PROBLEM: Lines from the beginning of the data through the line containing "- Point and" are to be copied exactly, with no other line included.

SUPPLIED DATA:
- - -

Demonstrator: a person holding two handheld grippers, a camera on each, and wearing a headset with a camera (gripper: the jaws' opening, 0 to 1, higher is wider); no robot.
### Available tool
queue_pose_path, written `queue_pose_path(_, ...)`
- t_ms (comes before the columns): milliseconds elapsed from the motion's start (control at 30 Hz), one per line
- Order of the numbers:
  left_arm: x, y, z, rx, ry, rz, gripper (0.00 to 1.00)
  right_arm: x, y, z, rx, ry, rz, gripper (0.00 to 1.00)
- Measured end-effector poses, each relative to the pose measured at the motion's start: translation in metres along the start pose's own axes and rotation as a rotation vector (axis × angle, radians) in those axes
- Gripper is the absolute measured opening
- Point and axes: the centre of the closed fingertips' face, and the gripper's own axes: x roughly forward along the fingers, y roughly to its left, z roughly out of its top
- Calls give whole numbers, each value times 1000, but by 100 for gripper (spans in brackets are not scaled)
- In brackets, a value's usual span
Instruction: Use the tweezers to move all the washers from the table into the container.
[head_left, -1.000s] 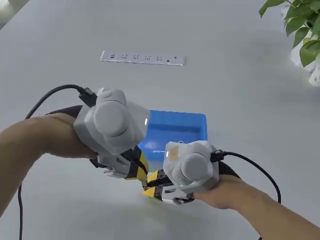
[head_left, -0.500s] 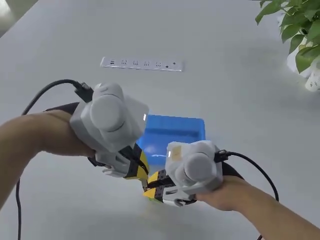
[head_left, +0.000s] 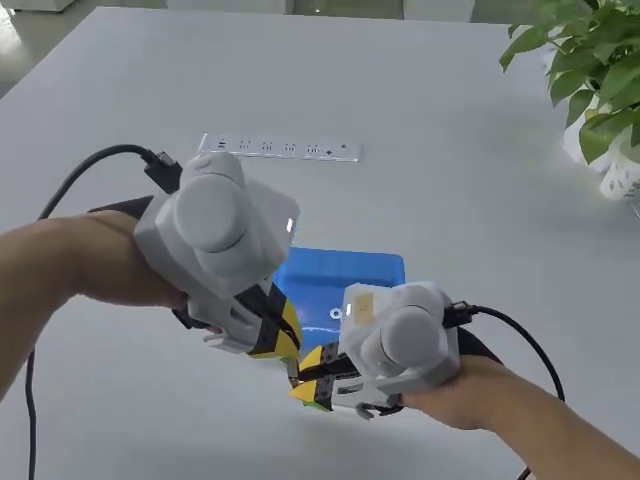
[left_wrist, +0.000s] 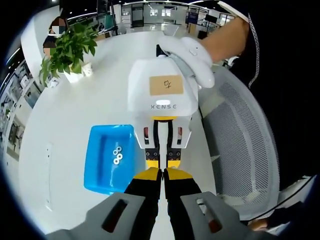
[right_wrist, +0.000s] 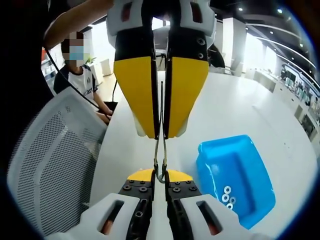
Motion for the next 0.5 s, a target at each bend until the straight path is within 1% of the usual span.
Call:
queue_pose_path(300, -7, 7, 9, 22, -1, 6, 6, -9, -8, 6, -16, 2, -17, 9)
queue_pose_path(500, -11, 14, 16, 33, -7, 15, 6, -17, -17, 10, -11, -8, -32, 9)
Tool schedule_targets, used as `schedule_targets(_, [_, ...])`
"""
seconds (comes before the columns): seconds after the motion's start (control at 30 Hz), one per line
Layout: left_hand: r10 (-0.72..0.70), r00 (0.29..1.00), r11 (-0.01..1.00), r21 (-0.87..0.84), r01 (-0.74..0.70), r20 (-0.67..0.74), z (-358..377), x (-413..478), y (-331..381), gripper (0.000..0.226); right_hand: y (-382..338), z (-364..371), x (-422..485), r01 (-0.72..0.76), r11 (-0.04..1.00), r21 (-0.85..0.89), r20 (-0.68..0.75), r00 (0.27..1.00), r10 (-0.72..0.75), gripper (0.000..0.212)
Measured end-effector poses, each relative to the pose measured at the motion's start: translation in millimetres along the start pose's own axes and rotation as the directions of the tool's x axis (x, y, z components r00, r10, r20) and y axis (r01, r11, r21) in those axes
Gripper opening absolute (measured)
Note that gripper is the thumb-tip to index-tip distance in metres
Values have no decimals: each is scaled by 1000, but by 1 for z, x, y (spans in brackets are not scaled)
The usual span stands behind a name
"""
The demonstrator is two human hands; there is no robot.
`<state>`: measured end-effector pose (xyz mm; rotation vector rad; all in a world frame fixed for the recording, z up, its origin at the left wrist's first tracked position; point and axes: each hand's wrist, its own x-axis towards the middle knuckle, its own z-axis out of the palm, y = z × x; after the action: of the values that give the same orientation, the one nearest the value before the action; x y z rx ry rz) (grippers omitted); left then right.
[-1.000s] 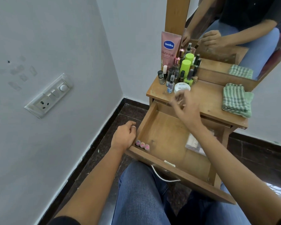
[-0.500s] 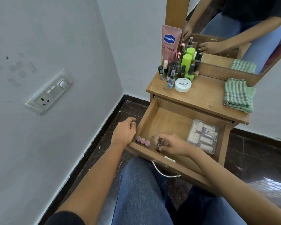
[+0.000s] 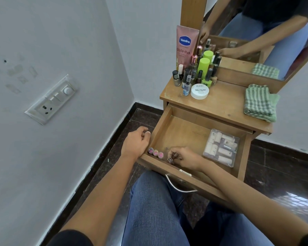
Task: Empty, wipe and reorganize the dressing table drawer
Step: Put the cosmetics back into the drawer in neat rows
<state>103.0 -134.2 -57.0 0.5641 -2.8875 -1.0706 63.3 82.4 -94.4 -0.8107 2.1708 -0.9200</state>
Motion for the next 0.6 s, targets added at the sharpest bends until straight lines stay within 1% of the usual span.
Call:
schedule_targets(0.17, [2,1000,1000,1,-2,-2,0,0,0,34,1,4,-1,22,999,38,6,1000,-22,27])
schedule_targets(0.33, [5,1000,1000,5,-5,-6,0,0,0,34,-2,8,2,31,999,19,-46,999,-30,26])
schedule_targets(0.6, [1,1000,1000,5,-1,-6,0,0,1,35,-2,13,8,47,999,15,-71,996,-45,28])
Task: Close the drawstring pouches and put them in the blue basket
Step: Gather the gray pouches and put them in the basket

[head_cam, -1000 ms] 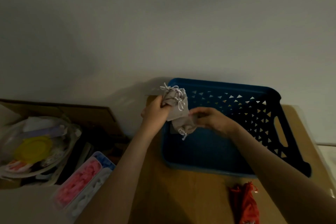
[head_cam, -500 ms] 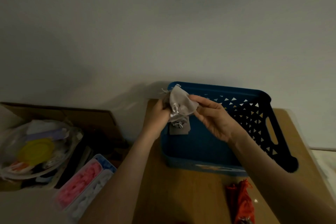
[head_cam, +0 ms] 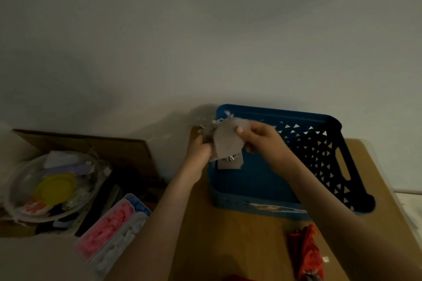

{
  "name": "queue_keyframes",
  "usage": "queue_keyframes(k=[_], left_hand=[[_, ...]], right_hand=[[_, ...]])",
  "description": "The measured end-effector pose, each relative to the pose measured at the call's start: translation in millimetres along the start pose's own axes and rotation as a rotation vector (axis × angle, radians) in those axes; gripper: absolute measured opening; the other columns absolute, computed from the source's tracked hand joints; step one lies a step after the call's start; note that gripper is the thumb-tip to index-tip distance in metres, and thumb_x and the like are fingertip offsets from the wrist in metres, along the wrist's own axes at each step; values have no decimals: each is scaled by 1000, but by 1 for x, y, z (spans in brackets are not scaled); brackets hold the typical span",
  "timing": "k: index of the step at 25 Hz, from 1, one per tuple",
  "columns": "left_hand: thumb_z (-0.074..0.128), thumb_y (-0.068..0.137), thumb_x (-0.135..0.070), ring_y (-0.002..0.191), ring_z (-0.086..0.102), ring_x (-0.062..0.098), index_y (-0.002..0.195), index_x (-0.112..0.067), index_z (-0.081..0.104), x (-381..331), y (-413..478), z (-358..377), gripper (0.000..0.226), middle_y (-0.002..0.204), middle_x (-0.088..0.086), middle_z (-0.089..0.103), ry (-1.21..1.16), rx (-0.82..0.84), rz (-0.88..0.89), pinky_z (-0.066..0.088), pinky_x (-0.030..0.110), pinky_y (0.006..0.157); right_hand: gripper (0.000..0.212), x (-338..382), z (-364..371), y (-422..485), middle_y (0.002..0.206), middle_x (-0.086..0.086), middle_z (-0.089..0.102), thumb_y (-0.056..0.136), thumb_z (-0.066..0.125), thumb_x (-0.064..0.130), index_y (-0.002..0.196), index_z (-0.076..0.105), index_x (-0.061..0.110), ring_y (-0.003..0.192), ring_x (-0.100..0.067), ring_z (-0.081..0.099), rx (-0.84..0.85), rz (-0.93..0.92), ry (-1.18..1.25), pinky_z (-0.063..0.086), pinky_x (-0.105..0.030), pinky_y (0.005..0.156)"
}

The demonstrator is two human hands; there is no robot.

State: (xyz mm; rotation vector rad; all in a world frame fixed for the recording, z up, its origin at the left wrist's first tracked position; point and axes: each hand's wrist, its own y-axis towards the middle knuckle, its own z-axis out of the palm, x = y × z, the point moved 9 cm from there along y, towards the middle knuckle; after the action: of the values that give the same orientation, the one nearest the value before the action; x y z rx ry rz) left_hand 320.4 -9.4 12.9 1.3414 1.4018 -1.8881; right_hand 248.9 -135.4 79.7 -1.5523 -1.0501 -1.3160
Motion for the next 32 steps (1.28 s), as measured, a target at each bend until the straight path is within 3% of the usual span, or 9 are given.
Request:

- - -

SOLUTION TO THIS PROBLEM:
Demonstrator: a person holding two handheld grippers, a camera on each, and wearing a headset with a camera (gripper: the jaws' opening, 0 to 1, higher is wider); no robot.
### Available tool
queue_pose_path, written `queue_pose_path(_, ...)`
- t_ms (comes before the columns): milliseconds elapsed from the motion's start (control at 30 Hz), one per line
- Order of the numbers:
  left_arm: x, y, z, rx, ry, rz, gripper (0.00 to 1.00)
  right_arm: x, y, z, rx, ry, rz, gripper (0.00 to 1.00)
- Measured end-effector poses, each relative to the pose measured at the motion's start: translation in metres along the start pose's own axes and rotation as a rotation vector (axis × angle, radians) in those axes
- Gripper is the absolute measured opening
- Point and axes: the centre of the closed fingertips' face, and the gripper's own axes: x roughly forward along the fingers, y roughly to its left, z roughly out of its top

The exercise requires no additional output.